German actor and screenwriter (1939–2021)

Heide Keller (15 October 1939 – 27 August 2021) was a German actor and screenwriter. She became known to a wide audience primarily through her portrayal of the head hostess Beatrice von Ledebur in around 80 episodes in the ZDF series Das Traumschiff and in 27 episodes of the spin-off Cruise into Happiness.

== Life and career ==
Heide Keller was born on 15 October 1939 in Düsseldorf, North Rhine-Westphalia, Germany. She grew up in Düren, where she attended the Higher Commercial School. After her acting training in Düsseldorf, she received her first theater engagement in 1962 at the Theater am Niederrhein in Kleve, where she played Juliet in Shakespeare's Romeo and Juliet among other roles. Through piece contracts or guest appearances, she then appeared at numerous other stage theaters such as Wuppertaler Bühnen in Düsseldorf, Theater am Dom in Cologne, Little Comedy in Hamburg, Contra-Kreis Theater and Small Theater Bad Godesberg in Bonn, Komödie im Marquardt in Stuttgart, Komödie im Bayerischen Hof in Munich and Theater am Kurfürstendamm in Berlin.

Keller made her television debut in 1965 as Fräulein Barsig under the direction of Walter Davy in the crime film Interrogation in the Afternoon. In 1968, she was part of the broadcast of Schwank's The Master Boxer in the Millowitsch Theater in Cologne alongside Willy and Lucy Millowitsch. After a few less prominent roles, from 1981 she played in the ZDF television series Das Traumschiff, first as hostess, and later as chief hostess Beatrice von Ledebur. From 2007 she was also seen in the role in a total of 27 episodes of the spin-off Cruise into Happiness. Keller also wrote scripts for individual episodes under the pseudonym Jac(ques) Dueppen. At the end of January 2017, it was announced that she would be leaving the television series at her own request. At the end of December 2017, her departure was discussed for the first time in the episode The Dream Ship: Uruguay. Her last appearance on the Dream Ship was in the following 80th episode The Dream Ship: Los Angeles, which aired on 1 January 2018. In November 2004, she published The Dream Ship: The Wanderlust Book for the Television Series together with Peter Bischoff in Henschel-Verlag. At the beginning of October 2018, Keller's autobiography was published by Knaur Verlag under the title Dream Time and Other Days: Memories.

== Personal life ==
Heide Keller's first marriage was to the actor Thomas Härtner, son of Georg Thomalla. Her second marriage was to the actor Hans von Borsody for ten years; her stepdaughters were Suzanne von Borsody and Cosima von Borsody. She lived in a retirement home in Bonn, where she died of leukemia on 27 August 2021 at the age of 81. Heide Keller was buried in the cemetery of the Bonn district of Muffendorf.
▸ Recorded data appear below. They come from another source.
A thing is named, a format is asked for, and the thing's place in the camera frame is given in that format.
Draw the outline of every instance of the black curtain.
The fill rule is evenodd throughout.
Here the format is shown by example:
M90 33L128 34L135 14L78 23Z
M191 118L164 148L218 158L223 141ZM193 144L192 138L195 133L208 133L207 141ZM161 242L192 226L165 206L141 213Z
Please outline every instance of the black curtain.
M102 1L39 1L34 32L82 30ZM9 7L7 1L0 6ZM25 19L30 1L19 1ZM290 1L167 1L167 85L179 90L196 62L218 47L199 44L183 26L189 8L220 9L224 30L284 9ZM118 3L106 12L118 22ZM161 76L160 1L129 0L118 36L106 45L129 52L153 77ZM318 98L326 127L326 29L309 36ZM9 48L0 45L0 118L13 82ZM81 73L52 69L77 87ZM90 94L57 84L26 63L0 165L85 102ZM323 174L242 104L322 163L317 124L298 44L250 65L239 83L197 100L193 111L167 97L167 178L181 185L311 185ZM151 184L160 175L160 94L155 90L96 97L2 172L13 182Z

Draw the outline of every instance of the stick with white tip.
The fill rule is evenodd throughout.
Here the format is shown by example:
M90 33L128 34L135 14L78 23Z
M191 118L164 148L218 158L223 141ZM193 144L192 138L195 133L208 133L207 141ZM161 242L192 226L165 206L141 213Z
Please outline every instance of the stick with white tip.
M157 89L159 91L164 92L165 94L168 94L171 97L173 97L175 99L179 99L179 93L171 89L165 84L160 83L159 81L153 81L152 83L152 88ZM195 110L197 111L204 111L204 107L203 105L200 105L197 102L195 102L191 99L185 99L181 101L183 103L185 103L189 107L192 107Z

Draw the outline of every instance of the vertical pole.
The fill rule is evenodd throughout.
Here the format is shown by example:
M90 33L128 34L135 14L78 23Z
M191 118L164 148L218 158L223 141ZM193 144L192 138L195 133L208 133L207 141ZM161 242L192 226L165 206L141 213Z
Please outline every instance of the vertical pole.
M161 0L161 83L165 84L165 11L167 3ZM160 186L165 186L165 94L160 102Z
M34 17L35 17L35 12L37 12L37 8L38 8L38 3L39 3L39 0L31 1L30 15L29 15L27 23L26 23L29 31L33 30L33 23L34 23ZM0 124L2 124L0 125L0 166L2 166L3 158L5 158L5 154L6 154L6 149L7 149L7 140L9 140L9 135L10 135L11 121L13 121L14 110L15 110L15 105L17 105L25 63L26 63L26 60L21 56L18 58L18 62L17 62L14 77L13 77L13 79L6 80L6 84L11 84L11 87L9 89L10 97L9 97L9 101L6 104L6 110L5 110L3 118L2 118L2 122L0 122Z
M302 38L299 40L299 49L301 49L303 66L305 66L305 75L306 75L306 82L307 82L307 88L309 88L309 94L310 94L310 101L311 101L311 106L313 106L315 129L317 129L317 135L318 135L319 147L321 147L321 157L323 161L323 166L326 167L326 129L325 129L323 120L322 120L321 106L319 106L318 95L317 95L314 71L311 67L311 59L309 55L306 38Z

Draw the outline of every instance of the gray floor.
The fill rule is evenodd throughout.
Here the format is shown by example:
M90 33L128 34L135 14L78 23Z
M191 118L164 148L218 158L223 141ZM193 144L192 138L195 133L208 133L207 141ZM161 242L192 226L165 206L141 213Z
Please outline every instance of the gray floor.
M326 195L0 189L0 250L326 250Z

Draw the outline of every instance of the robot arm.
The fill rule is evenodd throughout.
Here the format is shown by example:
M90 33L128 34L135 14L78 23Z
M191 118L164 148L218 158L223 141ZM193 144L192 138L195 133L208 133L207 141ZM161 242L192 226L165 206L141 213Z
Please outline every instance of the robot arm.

== Selected filmography ==
- 1965: Interrogation in the Afternoon (TV film)
- 1968: The Master Boxer (TV film)
- 1977: Crime Scene: Lilac for Jaczek (TV film)
- 1977: Three are one too many (TV series, three episodes)
- 1978: Klimbim (TV series, episodes 5×03–5×04)
- 1978: Ripped away! What now? (TV series)
- 1981: Sextet (television recording comedy Berlin)
- 1982: Manni, the Libero (TV series, 13 episodes)
- 1983: Derrick (TV series, episode 10×01 Via Genoa)
- 1989: Berlin White with a Shot (TV series, episode 1×13)
- 1992: A Home for Animals (TV series, episode 8×04 Danger of Infection)
- 1997: Gynecologist Dr. Markus Merthin (TV series, episode 2×16 The Accident)
- 1999: Großstadtrevier (TV series, episode 9×07 Hard Bandages)
- 2003: Rosamunde Pilcher – Shooting Stars in August (TV film)
- 2006: Inga Lindström – Emma Svensson and Love (TV film)
- 2007–2017: Cruise to Happiness (TV series)
- 2013: Rosamunde Pilcher – The Woman on the Cliff (TV film)
- 2013: Emergency Call Hafenkante (TV series, episode 8×01 Einmal Traumschiff, crossover episodes with Das Traumschiff)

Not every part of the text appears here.